The phenomenon here was predicated on a very simple idea – the use of CCTV to make the audience play editor with their eyes. A sustained shot takes the place of many as we shift our gaze from corner to corner of the frame, eager to spot any spectral movements. A lot of the time we’re denied anything. Then occasionally – BOOM – a noise or inexplicable event provides a short sharp thrill in the conspicuous emptiness.

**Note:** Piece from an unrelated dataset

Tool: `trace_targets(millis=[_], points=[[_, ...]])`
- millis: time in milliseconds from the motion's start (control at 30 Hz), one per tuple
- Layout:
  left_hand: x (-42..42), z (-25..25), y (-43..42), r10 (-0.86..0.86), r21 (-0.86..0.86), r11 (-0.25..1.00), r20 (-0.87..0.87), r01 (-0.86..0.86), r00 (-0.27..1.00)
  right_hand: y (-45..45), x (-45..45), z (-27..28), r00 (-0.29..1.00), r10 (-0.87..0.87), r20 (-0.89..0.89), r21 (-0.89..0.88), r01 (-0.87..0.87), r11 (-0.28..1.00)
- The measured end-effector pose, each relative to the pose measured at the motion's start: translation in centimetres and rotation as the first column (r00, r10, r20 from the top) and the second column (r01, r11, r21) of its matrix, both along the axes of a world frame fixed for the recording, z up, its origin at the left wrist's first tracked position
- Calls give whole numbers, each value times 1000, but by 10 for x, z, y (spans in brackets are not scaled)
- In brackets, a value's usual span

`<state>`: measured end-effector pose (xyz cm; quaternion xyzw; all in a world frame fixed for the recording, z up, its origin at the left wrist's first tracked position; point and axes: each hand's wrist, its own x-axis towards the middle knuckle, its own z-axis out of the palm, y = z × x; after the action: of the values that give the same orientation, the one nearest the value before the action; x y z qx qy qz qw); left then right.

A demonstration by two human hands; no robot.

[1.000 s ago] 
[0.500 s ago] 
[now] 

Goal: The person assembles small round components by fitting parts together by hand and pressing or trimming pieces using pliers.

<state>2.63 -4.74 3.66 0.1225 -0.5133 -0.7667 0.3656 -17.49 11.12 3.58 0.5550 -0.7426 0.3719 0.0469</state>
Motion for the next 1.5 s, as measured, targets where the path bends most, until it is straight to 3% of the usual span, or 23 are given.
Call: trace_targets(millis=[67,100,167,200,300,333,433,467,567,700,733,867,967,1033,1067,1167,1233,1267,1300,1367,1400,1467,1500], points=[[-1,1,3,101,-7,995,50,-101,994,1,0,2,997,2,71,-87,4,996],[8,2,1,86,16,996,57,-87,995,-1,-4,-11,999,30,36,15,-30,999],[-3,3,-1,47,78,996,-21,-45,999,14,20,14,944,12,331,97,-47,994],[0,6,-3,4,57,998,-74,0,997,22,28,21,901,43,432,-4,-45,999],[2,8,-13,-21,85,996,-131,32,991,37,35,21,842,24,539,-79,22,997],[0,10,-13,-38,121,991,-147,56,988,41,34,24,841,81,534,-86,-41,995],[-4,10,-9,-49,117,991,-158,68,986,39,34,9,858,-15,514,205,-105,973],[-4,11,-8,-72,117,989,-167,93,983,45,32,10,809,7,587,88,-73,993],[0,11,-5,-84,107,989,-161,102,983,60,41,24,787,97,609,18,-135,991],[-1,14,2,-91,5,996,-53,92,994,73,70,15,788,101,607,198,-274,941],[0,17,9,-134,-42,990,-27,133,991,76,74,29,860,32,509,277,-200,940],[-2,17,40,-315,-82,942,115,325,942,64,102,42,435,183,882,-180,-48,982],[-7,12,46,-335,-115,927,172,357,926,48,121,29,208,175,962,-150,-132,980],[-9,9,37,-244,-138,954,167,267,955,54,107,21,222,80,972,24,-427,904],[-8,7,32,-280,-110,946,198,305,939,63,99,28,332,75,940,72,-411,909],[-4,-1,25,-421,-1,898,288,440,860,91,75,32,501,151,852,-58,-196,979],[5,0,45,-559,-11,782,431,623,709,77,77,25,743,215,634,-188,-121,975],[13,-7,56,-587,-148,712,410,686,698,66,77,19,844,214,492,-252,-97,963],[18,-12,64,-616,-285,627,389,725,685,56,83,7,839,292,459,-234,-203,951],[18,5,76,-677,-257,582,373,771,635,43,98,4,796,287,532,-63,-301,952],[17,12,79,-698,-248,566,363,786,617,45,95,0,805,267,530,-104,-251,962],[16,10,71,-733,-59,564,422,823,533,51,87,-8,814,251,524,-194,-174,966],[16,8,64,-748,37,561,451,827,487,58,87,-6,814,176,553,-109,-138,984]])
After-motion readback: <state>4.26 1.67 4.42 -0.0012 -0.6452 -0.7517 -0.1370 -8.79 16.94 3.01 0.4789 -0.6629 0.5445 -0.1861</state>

PA2 keeps things minimal for a long time, but there’s a little more variation than in film one. Film three loosened up the formula; more thrills, but it lost the sense of humdrum reality. PA2, therefore, is the sweet spot (and the only one to get me questioning bumps in the night). The characters are perhaps the series’ least obnoxious, the situations more suspenseful, the paranormal activity just paranormal enough.
Quite what the evil entity’s fixation with the pool cleaner is, though, remains a mystery to me.